(SUPPLIED INFORMATION)
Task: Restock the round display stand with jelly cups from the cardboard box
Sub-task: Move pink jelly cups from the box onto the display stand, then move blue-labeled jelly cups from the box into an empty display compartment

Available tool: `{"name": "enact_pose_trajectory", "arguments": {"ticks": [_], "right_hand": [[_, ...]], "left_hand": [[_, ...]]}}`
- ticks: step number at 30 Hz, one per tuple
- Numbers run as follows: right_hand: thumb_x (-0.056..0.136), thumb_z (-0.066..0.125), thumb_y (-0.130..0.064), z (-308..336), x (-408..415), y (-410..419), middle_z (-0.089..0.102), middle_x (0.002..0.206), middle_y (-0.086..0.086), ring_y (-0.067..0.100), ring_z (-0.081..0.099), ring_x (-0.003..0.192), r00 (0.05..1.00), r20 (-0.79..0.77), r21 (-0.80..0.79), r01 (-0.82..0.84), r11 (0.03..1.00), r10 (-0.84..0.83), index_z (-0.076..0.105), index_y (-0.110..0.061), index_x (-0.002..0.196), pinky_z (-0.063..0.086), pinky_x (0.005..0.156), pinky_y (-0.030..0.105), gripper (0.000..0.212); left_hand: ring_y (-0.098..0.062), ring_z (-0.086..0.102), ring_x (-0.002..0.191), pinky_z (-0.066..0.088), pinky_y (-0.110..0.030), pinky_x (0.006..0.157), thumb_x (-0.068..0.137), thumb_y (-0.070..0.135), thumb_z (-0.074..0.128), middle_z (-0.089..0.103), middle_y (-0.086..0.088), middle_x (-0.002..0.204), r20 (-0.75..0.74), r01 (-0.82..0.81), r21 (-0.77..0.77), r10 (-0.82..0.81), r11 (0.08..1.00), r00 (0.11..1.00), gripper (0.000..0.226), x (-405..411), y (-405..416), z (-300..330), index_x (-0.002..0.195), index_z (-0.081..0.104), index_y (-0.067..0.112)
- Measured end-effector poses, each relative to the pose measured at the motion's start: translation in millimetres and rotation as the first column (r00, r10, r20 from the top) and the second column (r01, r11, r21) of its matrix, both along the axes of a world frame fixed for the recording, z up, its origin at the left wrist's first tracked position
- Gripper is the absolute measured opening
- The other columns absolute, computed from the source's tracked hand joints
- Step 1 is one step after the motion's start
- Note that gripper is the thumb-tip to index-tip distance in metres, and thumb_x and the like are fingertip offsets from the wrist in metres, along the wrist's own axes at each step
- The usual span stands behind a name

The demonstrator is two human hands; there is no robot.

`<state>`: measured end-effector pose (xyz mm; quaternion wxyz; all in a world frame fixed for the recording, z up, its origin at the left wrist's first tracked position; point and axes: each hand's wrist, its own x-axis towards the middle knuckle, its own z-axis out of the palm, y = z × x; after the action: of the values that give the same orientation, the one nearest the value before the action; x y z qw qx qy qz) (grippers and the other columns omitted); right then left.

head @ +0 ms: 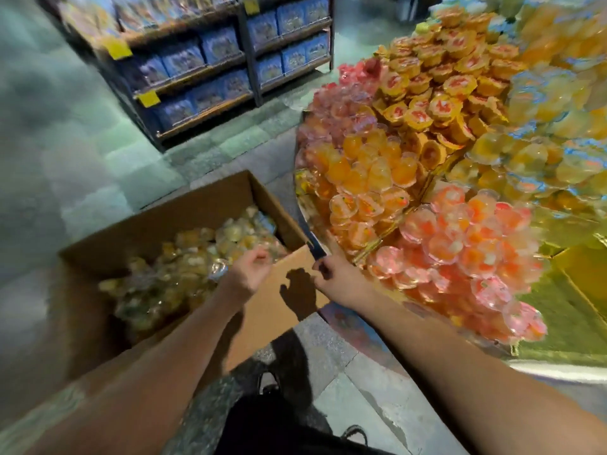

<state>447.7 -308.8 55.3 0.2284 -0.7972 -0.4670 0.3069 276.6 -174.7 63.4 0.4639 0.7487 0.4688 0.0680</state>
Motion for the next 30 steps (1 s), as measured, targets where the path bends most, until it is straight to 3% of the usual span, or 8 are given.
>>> {"name": "enact_pose_trajectory", "arguments": {"ticks": [3,6,13,17,20,23,26,30], "right_hand": [[0.094,0.059,-0.033,-18.2,-40.0,41.5,0.057,0.115,0.004,0.023,0.057,0.104,0.983,-0.024,-0.093,-0.184,0.979,0.183,0.06,-0.016,0.111,0.044,0.088,0.031,0.025],[0.094,0.059,-0.033,-38.0,-73.9,79.9,0.057,0.111,0.004,0.024,0.057,0.105,0.958,-0.028,-0.169,-0.285,0.943,0.285,0.059,-0.017,0.11,0.044,0.088,0.032,0.023],[0.093,0.059,-0.031,-80.5,-124.7,171.3,0.057,0.127,0.008,0.026,0.056,0.114,0.953,0.019,-0.3,-0.283,0.911,0.302,0.055,-0.014,0.128,0.046,0.096,0.035,0.04],[0.094,0.054,-0.025,-108.3,-137.6,216.9,0.053,0.134,0.011,0.029,0.052,0.121,0.955,0.061,-0.434,-0.236,0.869,0.289,0.049,-0.01,0.137,0.045,0.097,0.036,0.045],[0.091,0.055,-0.025,-129.7,-140.7,239.4,0.046,0.141,0.01,0.03,0.048,0.128,0.954,0.102,-0.547,-0.184,0.817,0.283,0.042,-0.014,0.143,0.045,0.103,0.042,0.054],[0.091,0.056,-0.029,-145.8,-142.5,249.3,0.035,0.149,0.008,0.031,0.043,0.133,0.948,0.1,-0.674,-0.16,0.721,0.303,0.028,-0.021,0.152,0.044,0.105,0.048,0.067],[0.088,0.062,-0.036,-158.7,-137.7,255.7,0.027,0.155,0.009,0.032,0.045,0.132,0.926,0.047,-0.753,-0.214,0.622,0.375,0.011,-0.03,0.156,0.046,0.103,0.047,0.086],[0.084,0.07,-0.038,-171.3,-131.8,263.0,0.037,0.15,0.014,0.032,0.048,0.129,0.93,0.005,-0.775,-0.228,0.589,0.368,0.008,-0.029,0.157,0.046,0.103,0.042,0.096]], "left_hand": [[-0.026,0.06,0.106,0.042,-0.025,0.088,0.094,0.011,0.06,0.062,-0.006,0.107,-0.125,-0.148,0.03,0.15,0.989,0.981,0.025,-69.3,19.3,-14.6,0.118,0.063,0.004],[-0.025,0.059,0.102,0.043,-0.031,0.085,0.096,0.02,0.057,0.063,-0.005,0.106,-0.195,-0.296,0.011,0.292,0.955,0.936,0.026,-123.8,38.0,-33.8,0.119,0.063,0.012],[-0.014,0.06,0.095,0.051,-0.031,0.087,0.098,0.021,0.055,0.06,0.001,0.116,-0.317,-0.408,-0.153,0.347,0.9,0.883,0.03,-214.5,106.8,-93.2,0.129,0.057,0.02],[-0.015,0.058,0.099,0.053,-0.035,0.087,0.094,0.029,0.058,0.056,-0.001,0.122,-0.362,-0.439,-0.158,0.362,0.885,0.859,0.037,-226.0,145.7,-117.5,0.131,0.055,0.021],[-0.012,0.057,0.096,0.053,-0.03,0.076,0.094,0.033,0.057,0.05,-0.004,0.132,-0.374,-0.398,-0.145,0.323,0.906,0.869,0.047,-218.4,168.6,-130.3,0.138,0.048,0.019],[-0.022,0.052,0.114,0.05,-0.037,0.092,0.095,0.039,0.056,0.042,-0.005,0.14,-0.364,-0.361,-0.146,0.289,0.921,0.885,0.052,-202.9,188.9,-141.8,0.141,0.044,0.019],[-0.023,0.047,0.124,0.043,-0.035,0.097,0.095,0.042,0.057,0.038,-0.005,0.144,-0.337,-0.355,-0.152,0.289,0.922,0.896,0.058,-186.7,206.0,-152.4,0.144,0.04,0.016],[-0.029,0.043,0.129,0.041,-0.044,0.105,0.089,0.057,0.058,0.044,-0.009,0.141,-0.418,-0.341,-0.139,0.257,0.93,0.871,0.07,-170.5,221.7,-175.7,0.142,0.042,0.013]]}}
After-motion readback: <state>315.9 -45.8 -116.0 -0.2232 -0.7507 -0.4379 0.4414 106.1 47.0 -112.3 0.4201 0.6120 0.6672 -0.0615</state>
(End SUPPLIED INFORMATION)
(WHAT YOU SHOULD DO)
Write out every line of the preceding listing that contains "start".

(PROBLEM SOLUTION)
- Measured end-effector poses, each relative to the pose measured at the motion's start: translation in millimetres and rotation as the first column (r00, r10, r20 from the top) and the second column (r01, r11, r21) of its matrix, both along the axes of a world frame fixed for the recording, z up, its origin at the left wrist's first tracked position
- Step 1 is one step after the motion's start

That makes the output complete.